RUCOP has been selected as a site for the Midwest Integration of the National HIV Curriculum (MINHC) project and is 1 of 6 accredited health professions' programs in Illinois. Moreover, it is among 24 programs in the Midwest that will systematically integrate for the first time into existing coursework the National HIV Curriculum e-learning platform.

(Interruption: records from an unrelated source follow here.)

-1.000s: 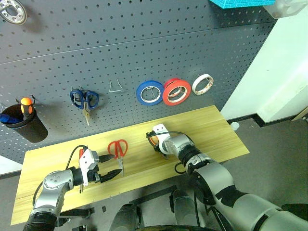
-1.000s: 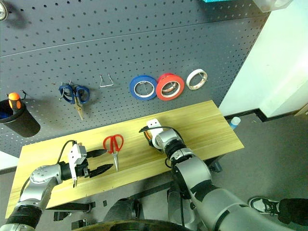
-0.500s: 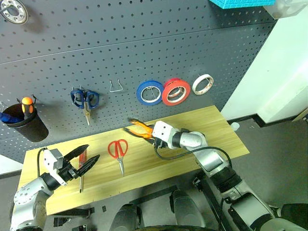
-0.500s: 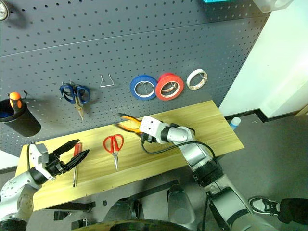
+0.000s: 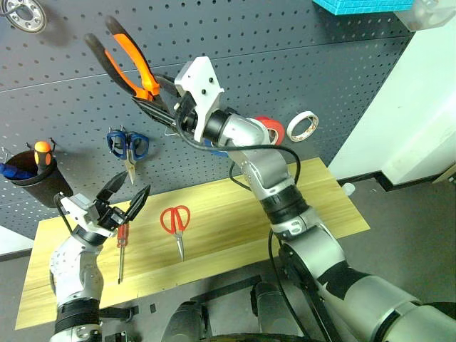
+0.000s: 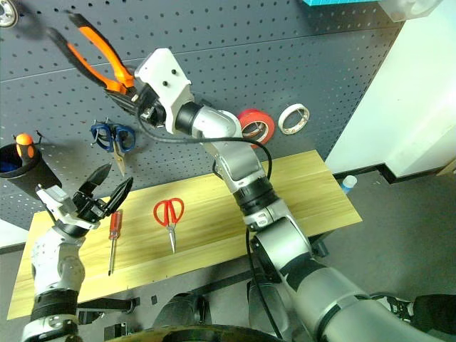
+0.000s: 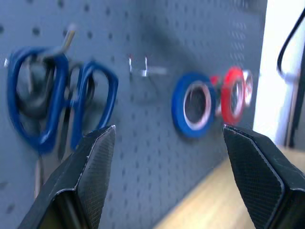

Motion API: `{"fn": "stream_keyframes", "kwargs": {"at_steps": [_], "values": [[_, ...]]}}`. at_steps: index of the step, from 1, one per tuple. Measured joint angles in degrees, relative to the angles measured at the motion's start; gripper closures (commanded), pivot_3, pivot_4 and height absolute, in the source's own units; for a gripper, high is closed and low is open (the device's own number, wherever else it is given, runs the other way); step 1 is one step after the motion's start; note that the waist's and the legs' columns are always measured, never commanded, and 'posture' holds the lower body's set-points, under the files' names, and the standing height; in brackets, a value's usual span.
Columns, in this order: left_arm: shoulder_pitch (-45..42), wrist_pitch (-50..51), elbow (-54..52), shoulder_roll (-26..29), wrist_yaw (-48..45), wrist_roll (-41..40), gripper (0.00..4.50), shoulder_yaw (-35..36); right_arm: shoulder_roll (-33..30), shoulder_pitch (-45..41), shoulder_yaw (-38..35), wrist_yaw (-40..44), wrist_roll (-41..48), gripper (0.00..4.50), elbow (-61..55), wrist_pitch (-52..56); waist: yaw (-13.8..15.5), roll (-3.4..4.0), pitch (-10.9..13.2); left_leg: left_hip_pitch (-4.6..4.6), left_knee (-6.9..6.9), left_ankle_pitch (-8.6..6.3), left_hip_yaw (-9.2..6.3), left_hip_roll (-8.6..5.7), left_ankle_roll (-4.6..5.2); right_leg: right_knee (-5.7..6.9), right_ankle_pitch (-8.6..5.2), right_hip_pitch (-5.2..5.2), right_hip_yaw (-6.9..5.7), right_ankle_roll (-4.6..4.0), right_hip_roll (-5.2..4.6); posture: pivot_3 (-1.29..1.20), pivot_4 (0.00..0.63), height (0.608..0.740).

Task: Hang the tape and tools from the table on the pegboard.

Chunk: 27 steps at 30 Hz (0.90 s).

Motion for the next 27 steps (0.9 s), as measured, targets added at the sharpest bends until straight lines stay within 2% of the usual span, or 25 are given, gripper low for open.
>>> {"fn": "stream_keyframes", "kwargs": {"at_steps": [7,11,19,27], "values": [[0.4,-0.2,-1.7,-0.9,1.3,0.7,0.73,-2.0,3.4,-4.8,-3.8,-3.3,0.1,2.42,18.4,-7.5,-0.7,0.04,0.0,-0.02,-0.13,0.0,0.04,0.12,0.0,0.06,0.0,-0.17,0.05,0.0,0.13,-0.07,0.078,0.738],[2.6,-0.3,-2.3,-0.4,2.3,1.0,0.73,-1.9,3.9,-6.5,-5.4,-3.8,0.3,2.42,23.8,-11.4,-0.5,0.05,0.0,-0.02,-0.12,0.0,0.05,0.12,0.01,0.05,0.0,-0.17,0.05,0.0,0.13,-0.06,0.087,0.738],[8.3,-0.1,-7.1,-0.4,4.4,1.4,0.73,-1.7,4.3,-7.4,-6.9,-4.7,0.7,2.42,29.9,-18.8,-0.2,0.23,0.2,-0.03,-0.12,-0.01,0.04,0.12,0.01,0.06,-0.01,-0.16,0.05,-0.01,0.14,-0.02,0.114,0.738],[15.4,2.4,-14.7,0.9,6.6,0.3,0.73,-1.3,4.3,-7.4,-7.1,-3.7,1.1,2.42,31.2,-24.7,0.0,0.44,0.5,-0.02,-0.14,-0.02,0.03,0.14,0.03,0.06,-0.03,-0.15,0.05,-0.01,0.18,0.03,0.149,0.738]]}}
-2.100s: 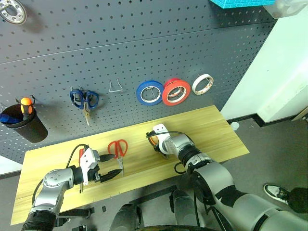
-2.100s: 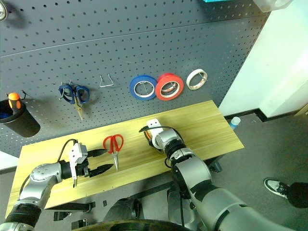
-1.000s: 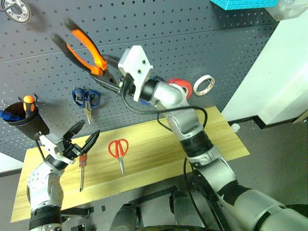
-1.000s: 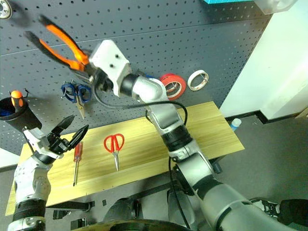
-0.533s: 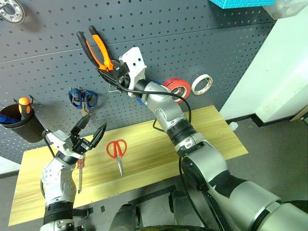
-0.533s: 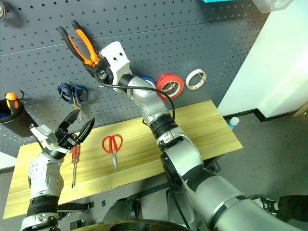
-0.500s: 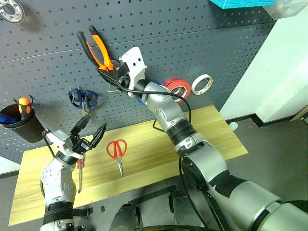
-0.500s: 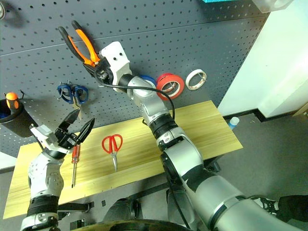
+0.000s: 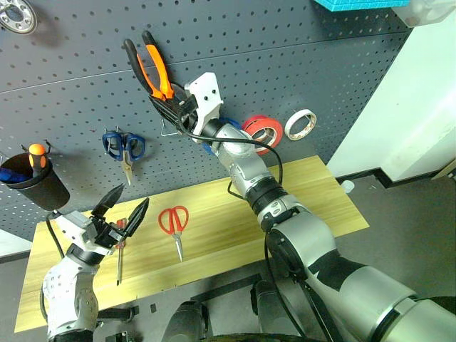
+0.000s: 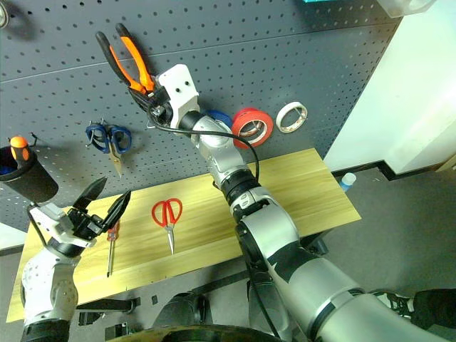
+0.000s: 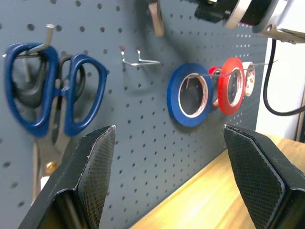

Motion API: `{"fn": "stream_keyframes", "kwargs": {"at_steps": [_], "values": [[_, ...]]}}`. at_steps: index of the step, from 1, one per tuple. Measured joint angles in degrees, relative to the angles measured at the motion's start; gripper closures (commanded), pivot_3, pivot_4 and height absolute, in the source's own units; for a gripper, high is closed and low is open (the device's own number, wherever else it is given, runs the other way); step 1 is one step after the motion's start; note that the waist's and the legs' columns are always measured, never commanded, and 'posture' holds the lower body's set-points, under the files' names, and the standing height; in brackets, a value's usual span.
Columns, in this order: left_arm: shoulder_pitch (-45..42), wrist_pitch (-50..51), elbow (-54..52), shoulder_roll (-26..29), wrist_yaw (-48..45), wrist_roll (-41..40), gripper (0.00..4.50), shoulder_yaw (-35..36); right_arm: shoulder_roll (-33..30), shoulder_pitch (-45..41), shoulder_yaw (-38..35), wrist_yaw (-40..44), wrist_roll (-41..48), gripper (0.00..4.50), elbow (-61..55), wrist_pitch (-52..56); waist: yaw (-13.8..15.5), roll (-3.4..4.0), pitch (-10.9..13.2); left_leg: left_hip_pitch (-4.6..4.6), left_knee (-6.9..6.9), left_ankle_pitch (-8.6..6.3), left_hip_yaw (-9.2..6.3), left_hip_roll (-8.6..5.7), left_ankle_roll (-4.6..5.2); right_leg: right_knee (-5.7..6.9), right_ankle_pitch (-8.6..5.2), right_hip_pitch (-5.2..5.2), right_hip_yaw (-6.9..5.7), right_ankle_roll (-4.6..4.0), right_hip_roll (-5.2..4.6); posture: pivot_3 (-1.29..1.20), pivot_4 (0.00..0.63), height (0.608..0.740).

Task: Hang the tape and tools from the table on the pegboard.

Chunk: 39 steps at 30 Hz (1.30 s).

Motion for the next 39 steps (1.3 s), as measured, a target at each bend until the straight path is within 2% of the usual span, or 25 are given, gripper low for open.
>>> {"fn": "stream_keyframes", "kwargs": {"at_steps": [8,14,24,33,39], "values": [[7.5,2.8,-7.8,1.0,2.6,-1.2,0.73,2.0,0.1,0.2,-0.2,2.4,0.6,2.42,0.7,-6.3,1.5,0.06,1.4,0.04,0.01,-0.02,-0.01,0.12,0.04,0.05,-0.04,0.02,0.0,-0.07,0.14,0.08,0.187,0.738],[11.2,4.8,-10.9,1.4,3.6,-2.6,0.73,3.8,0.1,0.2,-0.1,0.3,0.4,2.42,4.8,-11.0,2.7,0.03,2.8,0.01,0.01,-0.03,-0.01,0.12,0.06,0.04,-0.09,-0.01,-0.01,-0.16,0.16,0.08,0.197,0.738],[10.6,5.9,-11.4,1.5,4.1,-2.8,0.73,3.9,0.1,0.1,0.6,-7.3,-3.9,2.42,11.1,-17.7,3.0,-0.06,3.6,-0.04,-0.02,-0.04,-0.01,0.14,0.08,0.04,-0.11,-0.06,-0.02,-0.19,0.18,0.08,0.197,0.738],[10.4,5.9,-11.4,1.4,4.1,-2.7,0.73,3.8,0.1,0.1,1.0,-8.8,-6.5,2.42,13.4,-18.7,3.0,-0.05,3.6,-0.06,-0.04,-0.06,0.0,0.16,0.1,0.03,-0.12,-0.1,-0.01,-0.21,0.2,0.09,0.187,0.738],[9.7,5.9,-11.3,1.4,3.9,-2.4,0.73,3.7,0.1,0.1,-0.5,-3.4,-4.5,0.38,13.6,-14.7,3.0,-0.05,3.6,-0.06,-0.05,-0.06,0.0,0.16,0.1,0.04,-0.12,-0.1,-0.01,-0.21,0.21,0.08,0.182,0.738]]}}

Professor Jason Alegro, PharmD, BCPS, BCIDP, an infectious disease clinical pharmacist at Mount Sinai in Chicago, Illinois, has been with the MINHC program since its beginning in the fall of 2018, after he became interested in the early stages of its development. He became a professor of the integrated course for the fall semester of 2019 and hopes to continue in this role for years to come.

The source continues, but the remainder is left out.